FIG. 13 illustrates an example of a conventional strain detector in which reference numeral 1 designates a driven shaft, and 2 designates its central axis. Reference numerals 3 and 4 designate bearings for the driven shaft 1, 5 and 6 are magnetic layers attached to an outer circumferential surface of the driven shaft 1 at angles of +45.degree. and -45.degree. and made of a highly permeable, soft magnetic material having a predetermined suitable magnetostrictive constant, 7 designates a coil bobbin supported by the bearings 3 and 4 around the driven shaft 1, 8 and 9 are detection coils wound around the coil bobbin 7 corresponding to the magnetic layers 5 and 6, respectively, 10 and 11 are magnetic yokes made of a highly magnetically permeable, soft magnetic material such as an amorphous alloy or a silicon steel sheet and disposed on an outer circumference of the detection coils 8 and 9, and 12 designates a non-magnetic shield made of a non-magnetic, highly electrically conducive material such as Cu and Al and disposed around the yokes 10 and 11 in common. The reference numeral 13 designates a magnetic shield disposed around the non-magnetic shield 12. The magnetic shield 13 is made of a highly magnetically permeable, soft magnetic material such as an amorphous alloy or a silicon steel sheet. A detection circuit 14 is connected to the detection coils 8 and 9.
When an external torque is applied to the driven shaft 1, a tensile stress is generated in one of the magnetic layers 5 and 6 and a compression stress is generated in the other of the magnetic layers 5 and 6, whereupon a strain is generated in each layer. This strain causes a re-arrangement of magnetic domains in the magnetic layers as a result of magnetostriction phenomenon, which in turn causes a change in magnetic permeability of the magnetic layers. At this time, the permeability varies in opposite directions depending upon the tensile stress or the compression stress. The detection coils 8 and 9 detect this change in magnetic permeability as a change in magnetic impedance and supply their outputs to the detection circuit 14, where a detection voltage V indicative of a magnitude of the torque applied on the driven shaft 1 is provided.

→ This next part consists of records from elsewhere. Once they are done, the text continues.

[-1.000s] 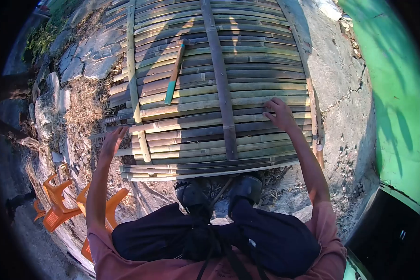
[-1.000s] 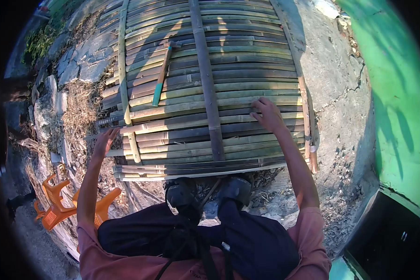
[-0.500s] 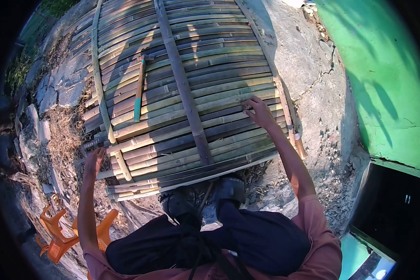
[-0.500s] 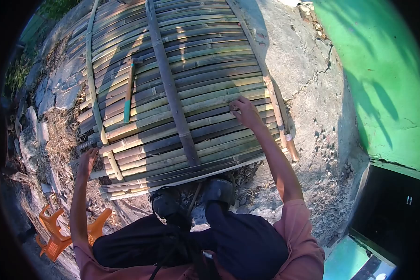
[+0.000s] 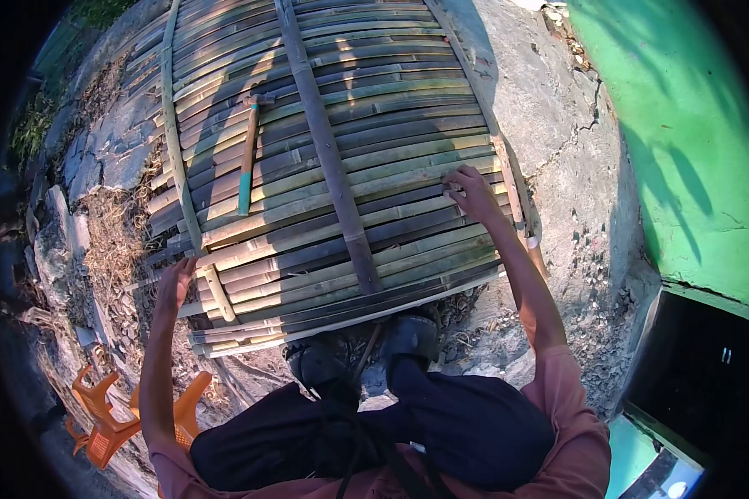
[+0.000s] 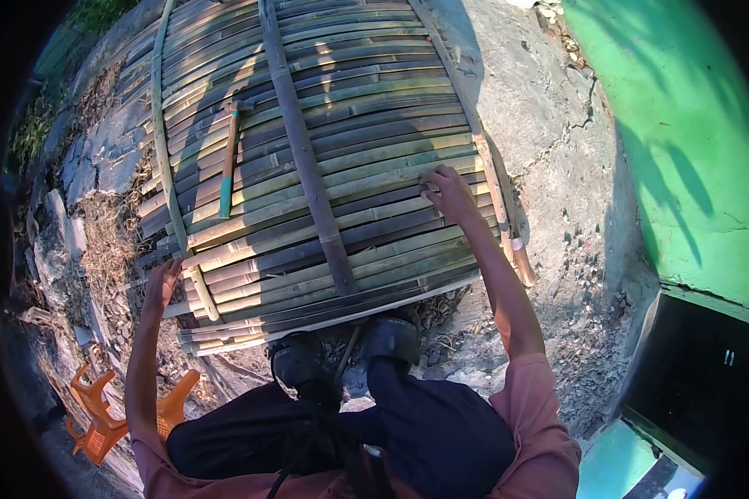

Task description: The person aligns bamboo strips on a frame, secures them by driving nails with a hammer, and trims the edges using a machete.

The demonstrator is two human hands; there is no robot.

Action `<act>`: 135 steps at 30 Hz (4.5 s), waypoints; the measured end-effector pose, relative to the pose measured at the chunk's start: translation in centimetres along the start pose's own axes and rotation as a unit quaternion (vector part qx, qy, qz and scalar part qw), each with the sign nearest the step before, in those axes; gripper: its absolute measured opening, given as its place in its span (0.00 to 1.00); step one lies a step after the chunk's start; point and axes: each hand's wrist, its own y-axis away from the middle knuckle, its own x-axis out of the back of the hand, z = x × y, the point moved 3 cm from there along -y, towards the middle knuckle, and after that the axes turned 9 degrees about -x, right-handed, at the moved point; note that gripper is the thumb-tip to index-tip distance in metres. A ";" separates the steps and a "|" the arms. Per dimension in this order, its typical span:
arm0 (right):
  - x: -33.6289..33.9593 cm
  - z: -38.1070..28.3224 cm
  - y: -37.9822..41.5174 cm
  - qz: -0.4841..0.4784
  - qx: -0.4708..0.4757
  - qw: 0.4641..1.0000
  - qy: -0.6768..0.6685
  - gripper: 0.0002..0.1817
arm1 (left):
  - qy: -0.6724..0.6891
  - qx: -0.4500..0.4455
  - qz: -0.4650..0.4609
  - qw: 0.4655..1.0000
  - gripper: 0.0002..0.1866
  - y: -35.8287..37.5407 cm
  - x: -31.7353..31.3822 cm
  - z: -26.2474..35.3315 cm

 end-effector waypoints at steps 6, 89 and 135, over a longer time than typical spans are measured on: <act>0.9 1.6 -0.3 -0.006 0.010 1.000 0.021 0.15 | 0.132 -0.028 -0.056 0.989 0.20 -1.4 -1.2 -1.6; 3.7 6.9 0.3 0.164 -0.120 0.972 0.118 0.10 | -0.017 -0.075 0.048 0.996 0.16 -2.1 0.7 2.8; 1.8 1.6 3.8 0.133 -0.036 0.990 0.021 0.12 | -0.406 -0.265 0.066 0.872 0.18 -1.3 -0.7 11.4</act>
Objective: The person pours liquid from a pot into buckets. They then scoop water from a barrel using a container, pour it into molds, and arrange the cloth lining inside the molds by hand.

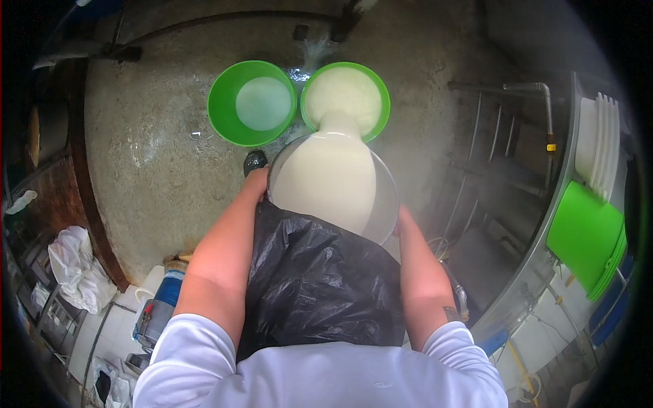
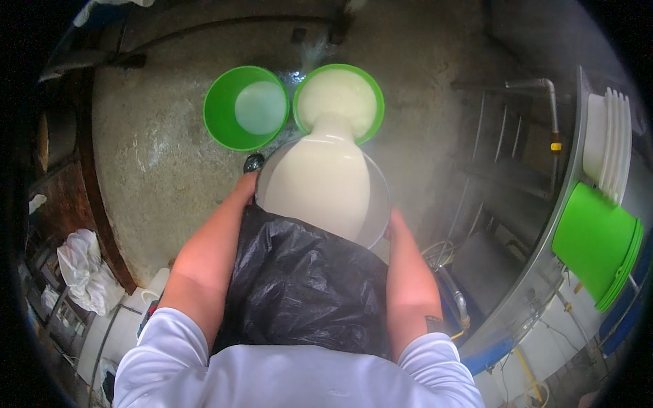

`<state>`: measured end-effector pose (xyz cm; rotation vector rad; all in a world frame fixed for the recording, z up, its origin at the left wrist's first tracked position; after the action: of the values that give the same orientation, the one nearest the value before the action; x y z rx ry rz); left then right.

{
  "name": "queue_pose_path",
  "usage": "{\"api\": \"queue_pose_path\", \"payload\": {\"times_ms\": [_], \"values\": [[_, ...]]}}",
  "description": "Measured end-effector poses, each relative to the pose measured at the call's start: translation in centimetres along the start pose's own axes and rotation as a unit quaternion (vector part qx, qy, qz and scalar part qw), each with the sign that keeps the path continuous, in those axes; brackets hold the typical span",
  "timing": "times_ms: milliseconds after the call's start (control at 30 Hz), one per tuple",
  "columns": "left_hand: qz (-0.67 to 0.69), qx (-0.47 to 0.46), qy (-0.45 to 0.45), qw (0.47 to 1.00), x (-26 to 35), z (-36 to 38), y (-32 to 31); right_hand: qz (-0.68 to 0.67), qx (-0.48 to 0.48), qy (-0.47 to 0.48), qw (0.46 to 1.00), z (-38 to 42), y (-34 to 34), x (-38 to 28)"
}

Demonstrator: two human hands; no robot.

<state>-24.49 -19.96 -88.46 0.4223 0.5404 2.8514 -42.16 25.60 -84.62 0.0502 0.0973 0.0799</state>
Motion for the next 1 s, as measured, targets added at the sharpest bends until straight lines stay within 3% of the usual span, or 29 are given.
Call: {"api": "queue_pose_path", "payload": {"times_ms": [133, 200, 233, 300, 433, 500, 533, 600, 733, 833, 933, 1000], "values": [[-0.023, 0.032, -0.047, 0.998, -0.9, -1.2, -0.4, -0.01, -0.016, 0.002, 1.0, -1.2, 0.7, 0.5], [0.008, 0.01, 0.041, 0.999, -2.2, -1.0, -0.6, 0.005, -0.017, 0.025, 1.0, -0.7, -0.3, -0.3], [0.009, 0.01, 0.04, 0.999, -2.3, -0.8, -0.6, 0.006, -0.016, 0.027, 0.999, -0.4, -0.9, -0.7], [0.167, 0.046, 0.115, 0.978, -6.7, -2.3, -2.4, 0.029, -0.02, 0.057, 0.998, 0.4, -2.2, -2.1], [0.159, 0.049, 0.035, 0.985, -12.5, -4.1, -4.6, 0.085, -0.003, 0.078, 0.993, 3.1, -6.8, -4.7], [0.243, 0.073, 0.007, 0.967, -13.9, -3.2, -4.7, 0.096, -0.027, 0.133, 0.986, 3.0, -8.9, -6.3], [0.248, 0.074, 0.008, 0.966, -14.0, -2.4, -4.7, 0.101, -0.027, 0.135, 0.985, 3.1, -9.8, -7.0], [0.392, 0.05, 0.065, 0.916, -12.7, 1.5, -3.3, 0.17, -0.052, 0.16, 0.971, 4.0, -12.4, -8.2], [0.381, 0.055, 0.104, 0.917, -13.3, 3.4, -1.0, 0.207, -0.043, 0.165, 0.963, 3.6, -15.7, -10.0], [0.298, 0.071, 0.063, 0.95, -13.9, 3.5, 0.4, 0.236, -0.054, 0.161, 0.957, 1.7, -17.1, -10.7], [0.371, 0.042, 0.104, 0.922, -13.9, 4.3, 1.2, 0.236, -0.059, 0.14, 0.96, 3.2, -19.9, -11.0], [0.3, 0.013, 0.076, 0.951, -14.8, 2.7, 0.1, 0.284, -0.054, 0.142, 0.947, 2.7, -19.9, -11.4]]}}
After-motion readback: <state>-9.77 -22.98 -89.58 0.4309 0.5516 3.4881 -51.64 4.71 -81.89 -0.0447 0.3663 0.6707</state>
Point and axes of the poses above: each hand's wrist, its own z-axis away from the middle knuckle, its own y-axis out of the back of the hand, x = y × z, the point moved 8 cm from there along -z, towards the middle knuckle, and after that the axes turned 9 degrees about -z, right-handed, at the moved point
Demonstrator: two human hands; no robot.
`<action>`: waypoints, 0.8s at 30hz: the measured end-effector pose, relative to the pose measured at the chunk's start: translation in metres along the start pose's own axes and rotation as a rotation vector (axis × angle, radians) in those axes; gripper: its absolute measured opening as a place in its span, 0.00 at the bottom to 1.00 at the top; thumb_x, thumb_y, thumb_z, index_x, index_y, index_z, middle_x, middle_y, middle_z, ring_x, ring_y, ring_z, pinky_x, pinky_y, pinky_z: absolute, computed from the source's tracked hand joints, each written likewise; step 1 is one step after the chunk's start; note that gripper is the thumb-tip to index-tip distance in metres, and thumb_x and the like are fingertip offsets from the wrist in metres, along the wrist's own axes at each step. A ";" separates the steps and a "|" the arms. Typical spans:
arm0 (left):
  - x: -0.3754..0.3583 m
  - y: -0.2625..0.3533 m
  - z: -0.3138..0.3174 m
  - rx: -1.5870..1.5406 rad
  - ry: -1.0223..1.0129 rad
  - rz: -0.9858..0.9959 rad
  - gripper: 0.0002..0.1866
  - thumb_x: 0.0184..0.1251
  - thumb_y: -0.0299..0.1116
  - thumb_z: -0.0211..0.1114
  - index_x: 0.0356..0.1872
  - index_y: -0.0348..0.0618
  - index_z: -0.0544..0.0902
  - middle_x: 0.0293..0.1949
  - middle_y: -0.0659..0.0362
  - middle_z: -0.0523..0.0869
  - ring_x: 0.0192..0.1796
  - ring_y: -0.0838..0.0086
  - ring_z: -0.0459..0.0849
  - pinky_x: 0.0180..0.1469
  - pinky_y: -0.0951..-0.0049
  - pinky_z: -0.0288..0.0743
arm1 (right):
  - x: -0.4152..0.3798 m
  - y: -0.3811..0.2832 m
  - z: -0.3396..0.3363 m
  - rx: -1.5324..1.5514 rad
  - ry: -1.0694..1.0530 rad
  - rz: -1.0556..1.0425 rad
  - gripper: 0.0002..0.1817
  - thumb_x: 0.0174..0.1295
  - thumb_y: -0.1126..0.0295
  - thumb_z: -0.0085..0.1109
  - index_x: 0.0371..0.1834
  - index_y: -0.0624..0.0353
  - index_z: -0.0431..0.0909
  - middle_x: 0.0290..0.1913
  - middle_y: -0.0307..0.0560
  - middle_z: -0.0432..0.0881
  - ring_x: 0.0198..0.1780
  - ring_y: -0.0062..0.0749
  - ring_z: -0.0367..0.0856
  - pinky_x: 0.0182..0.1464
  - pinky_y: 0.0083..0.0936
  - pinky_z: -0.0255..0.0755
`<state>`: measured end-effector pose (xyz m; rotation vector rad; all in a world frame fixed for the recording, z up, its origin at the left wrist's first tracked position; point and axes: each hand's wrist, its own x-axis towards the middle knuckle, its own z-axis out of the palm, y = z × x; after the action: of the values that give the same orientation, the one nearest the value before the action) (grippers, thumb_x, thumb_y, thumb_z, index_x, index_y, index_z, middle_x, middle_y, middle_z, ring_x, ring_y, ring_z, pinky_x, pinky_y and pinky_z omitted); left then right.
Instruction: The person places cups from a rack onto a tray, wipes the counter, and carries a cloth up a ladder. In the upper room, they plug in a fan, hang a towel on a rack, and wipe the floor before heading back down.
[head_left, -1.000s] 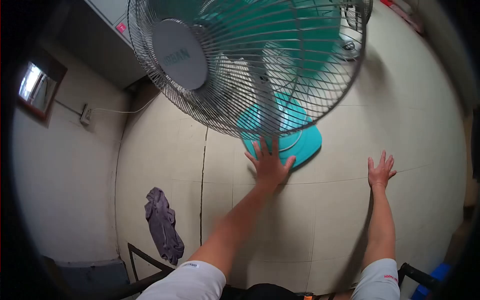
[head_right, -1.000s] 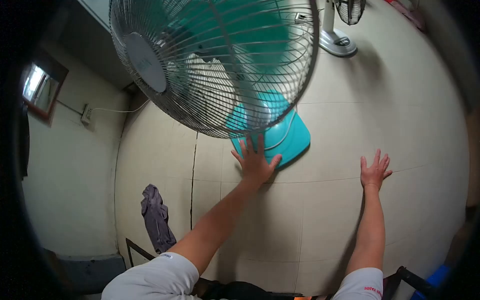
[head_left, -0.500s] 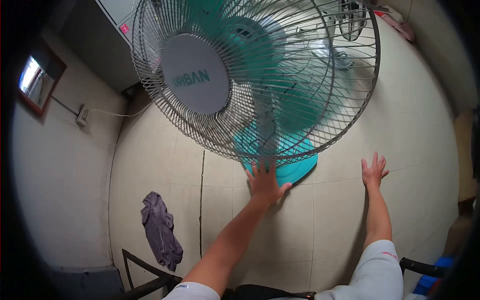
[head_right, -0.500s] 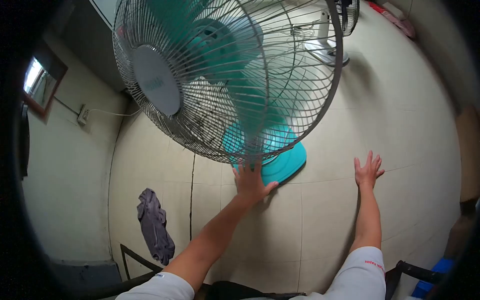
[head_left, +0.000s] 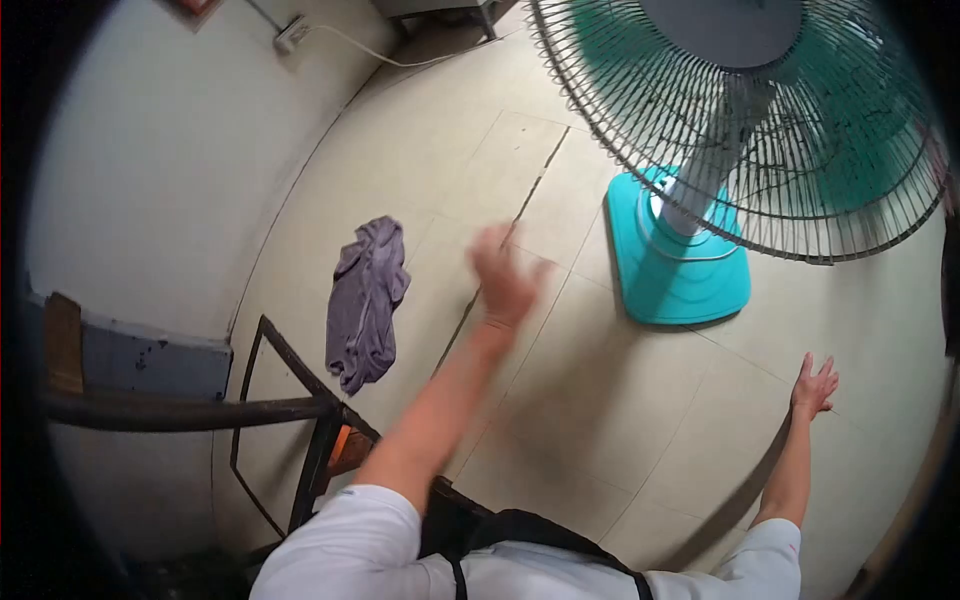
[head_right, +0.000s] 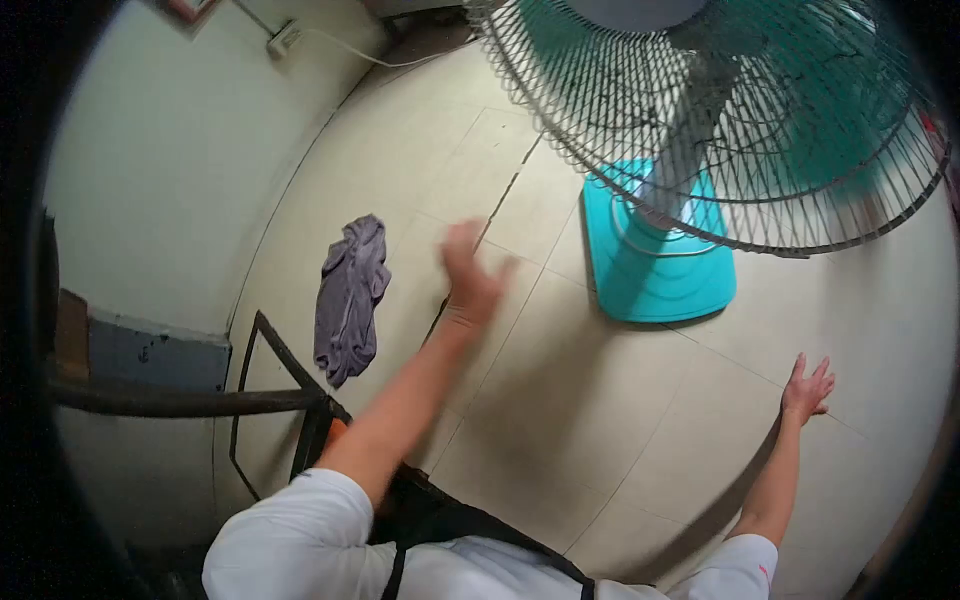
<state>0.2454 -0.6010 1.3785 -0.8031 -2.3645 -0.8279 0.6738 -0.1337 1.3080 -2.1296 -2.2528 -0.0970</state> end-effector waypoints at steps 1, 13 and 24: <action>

The magnetic yokes 10 and 11 are for concentrating the magnetic fluxes generated from the detection coils 8 and 9 in the magnetic layers 5 and 6 to flow therethrough and to prevent the leakage of the magnetic flux, thereby to increase the sensitivity. The non-magnetic shield 12 is made of a non-magnetic, high electrical conductivity material, so that the alternating magnetic flux appears only in a very shallow skin region of the material, whereby a magnetic flux generated by the detection coil and an external a.c. magnetic flux are magnetically isolated by the non-magnetic shield 12. Therefore, the leakage of the magnetic flux generated by the coil is prevented, whereby the sensitivity is increased, and the undesirable ingress of the external a.c. magnetic flux is prevented so that the noise immunity is improved. Also, the magnetic shield 13 is made of a highly magnetically permeable, soft magnetic material, so that the ingress of an external d.c. magnetic field to the magnetic layers 5 and 6 is prevented.
In the above arrangement, the yokes 10 and 11 which are made of a high permeability soft magnetic material such as an amorphous alloy or a silicon steel sheet are disposed around the detection coils 8 and 9 for concentrating the magnetic flux generated from the detection coils 8 and 9 to flow through the magnetic layers 5 and 6, thereby to preventing the flux leakage and increasing the sensitivity.
However, the magnetic yokes are simple tubular members, so that the function of concentrating the magnetic flux in the magnetic layers 5 and 6 is not sufficient for completely eliminating the leakage of the magnetic flux to the bearings 3 and 4, whereby the sensitivity of the strain detector is degraded. Also, some portion of the magnetic flux generated from the detection coils 8 and 9 reaches to the other detection coil. As a result, errors in the detection torque are increased.